# How often do you rearrange the decor in your tank?



## cujiine (Aug 14, 2014)

I know that it's been suggested to rearrange decor to alleviate fin biting, but I rearranged Nebby's tank, originally to help out the ghost shrimp that shared his tank. Unfortunately it wasn't untill after I'd set up the new arrangement that I found her tangled up in her own molted shell and incapable of swimming. She died not too long after.

On to happier notes, if you're not dealing with a tail biter, how often, if at all, do you rearrange your tank?


----------



## kjg1029 (Jun 14, 2014)

maybe 1x a month, if I feel like it...i have 6 bettas so I alterante their hides, tunnels, leaf hammocks ect. Because I don't have enough for them to each have one of every toy. For my tail bitter, I give him looots of tunnels and plants, just things to do or play with so he keeps bussy.


----------



## Bikeridinguckgirl14 (Oct 22, 2013)

For ryuuji (a biter) I would re arrange it once a week with each 100% water change! with archy and Mesmer I only do it when necessary! and even then it isn't a big change.


----------



## Aqua Aurora (Oct 4, 2013)

I keep planted tank and end up rescaping them every weeks/few months ^^'' 
Keep thinking of something better to try or learning what grows faster/taller/thicker than another plant and rearrange accordingly for better display/spread of light.


----------



## myexplodingcat (Apr 9, 2014)

I do planted tanks, too... with plants that grow at the speed of light in one and platies that are fond of uprooting things in the other, my tanks end up looking different every week. XD


----------



## Rosewynn (Apr 9, 2013)

Every other week. While my guy is a biter and it doesn't seem to change his biting, he still really seems to enjoy exploring a new set-up.


----------



## Jonthefish (Jun 16, 2014)

After every water clean , I just spruce it up :3


----------



## VivianKJean (Aug 20, 2013)

I have 3 bettas that are NOT tail biters and I never rearrange their tanks. I do add things occasionally.
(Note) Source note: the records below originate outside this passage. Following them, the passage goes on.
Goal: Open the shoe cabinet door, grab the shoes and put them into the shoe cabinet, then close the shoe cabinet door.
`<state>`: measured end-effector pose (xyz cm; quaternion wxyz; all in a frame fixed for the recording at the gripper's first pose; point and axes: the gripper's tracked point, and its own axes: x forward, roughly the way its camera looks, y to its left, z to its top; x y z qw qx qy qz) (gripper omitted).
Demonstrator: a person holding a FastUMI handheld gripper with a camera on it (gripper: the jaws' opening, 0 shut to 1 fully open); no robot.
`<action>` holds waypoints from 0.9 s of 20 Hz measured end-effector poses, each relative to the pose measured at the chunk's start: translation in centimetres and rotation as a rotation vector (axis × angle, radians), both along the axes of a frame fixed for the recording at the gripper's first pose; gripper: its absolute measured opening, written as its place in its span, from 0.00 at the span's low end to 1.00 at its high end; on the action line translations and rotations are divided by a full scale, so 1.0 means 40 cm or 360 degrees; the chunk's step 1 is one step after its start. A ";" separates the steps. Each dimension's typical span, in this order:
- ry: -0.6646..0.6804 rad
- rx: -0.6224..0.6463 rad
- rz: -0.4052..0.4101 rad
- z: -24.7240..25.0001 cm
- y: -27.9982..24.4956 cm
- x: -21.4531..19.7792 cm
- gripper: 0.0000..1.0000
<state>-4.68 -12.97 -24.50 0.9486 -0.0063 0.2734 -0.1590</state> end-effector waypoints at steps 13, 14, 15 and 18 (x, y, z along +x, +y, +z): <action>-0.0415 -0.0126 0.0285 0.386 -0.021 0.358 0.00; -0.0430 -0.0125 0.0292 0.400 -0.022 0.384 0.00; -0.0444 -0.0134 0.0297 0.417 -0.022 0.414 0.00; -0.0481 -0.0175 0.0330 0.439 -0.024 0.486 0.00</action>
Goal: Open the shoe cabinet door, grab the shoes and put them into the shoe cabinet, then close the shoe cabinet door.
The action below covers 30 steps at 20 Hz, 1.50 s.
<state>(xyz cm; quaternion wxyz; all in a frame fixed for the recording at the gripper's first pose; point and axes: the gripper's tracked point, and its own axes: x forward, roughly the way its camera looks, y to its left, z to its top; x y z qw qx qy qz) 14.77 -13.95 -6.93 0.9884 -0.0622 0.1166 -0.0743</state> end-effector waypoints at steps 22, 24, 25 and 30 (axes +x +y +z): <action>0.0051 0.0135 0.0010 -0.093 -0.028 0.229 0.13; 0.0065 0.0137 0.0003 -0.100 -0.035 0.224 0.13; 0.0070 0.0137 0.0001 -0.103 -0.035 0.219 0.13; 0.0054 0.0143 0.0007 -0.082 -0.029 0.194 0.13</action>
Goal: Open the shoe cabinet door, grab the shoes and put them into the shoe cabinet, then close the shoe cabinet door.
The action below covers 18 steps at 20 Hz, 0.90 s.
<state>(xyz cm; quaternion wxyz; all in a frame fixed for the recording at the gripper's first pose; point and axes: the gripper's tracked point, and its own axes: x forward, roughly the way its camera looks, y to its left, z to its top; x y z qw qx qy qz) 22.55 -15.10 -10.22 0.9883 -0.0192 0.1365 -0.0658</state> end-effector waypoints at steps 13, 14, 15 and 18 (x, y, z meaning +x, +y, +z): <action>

However, if it had a tail biter, then i would rearrange it every other week at the least, every week if it could.


----------



## SunnyCydUp (Aug 31, 2014)

In the 20-gallon community tank, will rearrange if adding a new neighbor to help prevent any aggression from the "Un-welcome committee." 

Rearranged the 6-gallon NPT earlier tonite to improve light dispersement to the plants.


----------



## RussellTheShihTzu (Mar 19, 2013)

Frequently ... I'm addicted to plants and whenever I get new ones I have an urgent need to rearrange. Luckily, I have three aquariums so the need isn't focused on just one poor set of citizens.


----------



## Cranly (Apr 14, 2014)

I also have a non-tailbiter. I did a re-arrangement today (after many, many months) just for my own aesthetics to see how I feel. Otherwise, I haven't felt the need to change anything around. He has been happy with his setup, so I have been happy with his setup.


----------



## SabastiansMom (Jul 25, 2014)

With Nick's tank not so much since he is one of those reclusive types..ya I figured out his personality! With the 55g every time I introduce a new fish.


----------



## charliegill110 (May 19, 2014)

i don't have a tail biter but i rearrange the tank every week to every other week


----------



## Rimbaum (May 22, 2014)

I'm going to be receiving some new plants soon and some mopani wood next weekend for my community tank. I'm hoping to float the plants just until I get the mopani boiled to leech out some of the excess tannins. I love the look of tannins in the water, but I hear that mopani has a _lot_ of tannins, and I don't want my tank water almost black. I won't be able to see any of my fish if I stick it straight in!

I don't know, though. I might be unable to resist rescaping once I get the plants in, and have to do it all over again when I get the driftwood. What a shame that would be. ;-)


----------



## Islandgaliam (Jan 27, 2014)

My tanks change constantly - lol....I can't keep my hands off them because I enjoy this hobby so much and am constantly working on my "learning curves"


----------



## Tony2632 (Aug 30, 2013)

I run mostly live plants, driftwood, or stones. I don't really touch anything or move anything inside my tank. I plan all my tanks ahead of time. I research every single plant on how tall or wide they get before I plant anything. I position every single stone or wood to my liking before filling the tank with water. 

When I had fake plants, I was moving stuff almost every week lol.


----------



## BettaStarter24 (Mar 24, 2014)

I don't usually change it up. Jasper's buddha gets moved around the tank occasionally but the plants (silk) stay in the same place as does his hide out. Jasper pouts if too many things are different (mainly going from having a huge bubble nest to defend to having none :roll: ) Next water change I might switch Oliver's stuff around and Castiel's but Jasper's usually stays relatively the same.


----------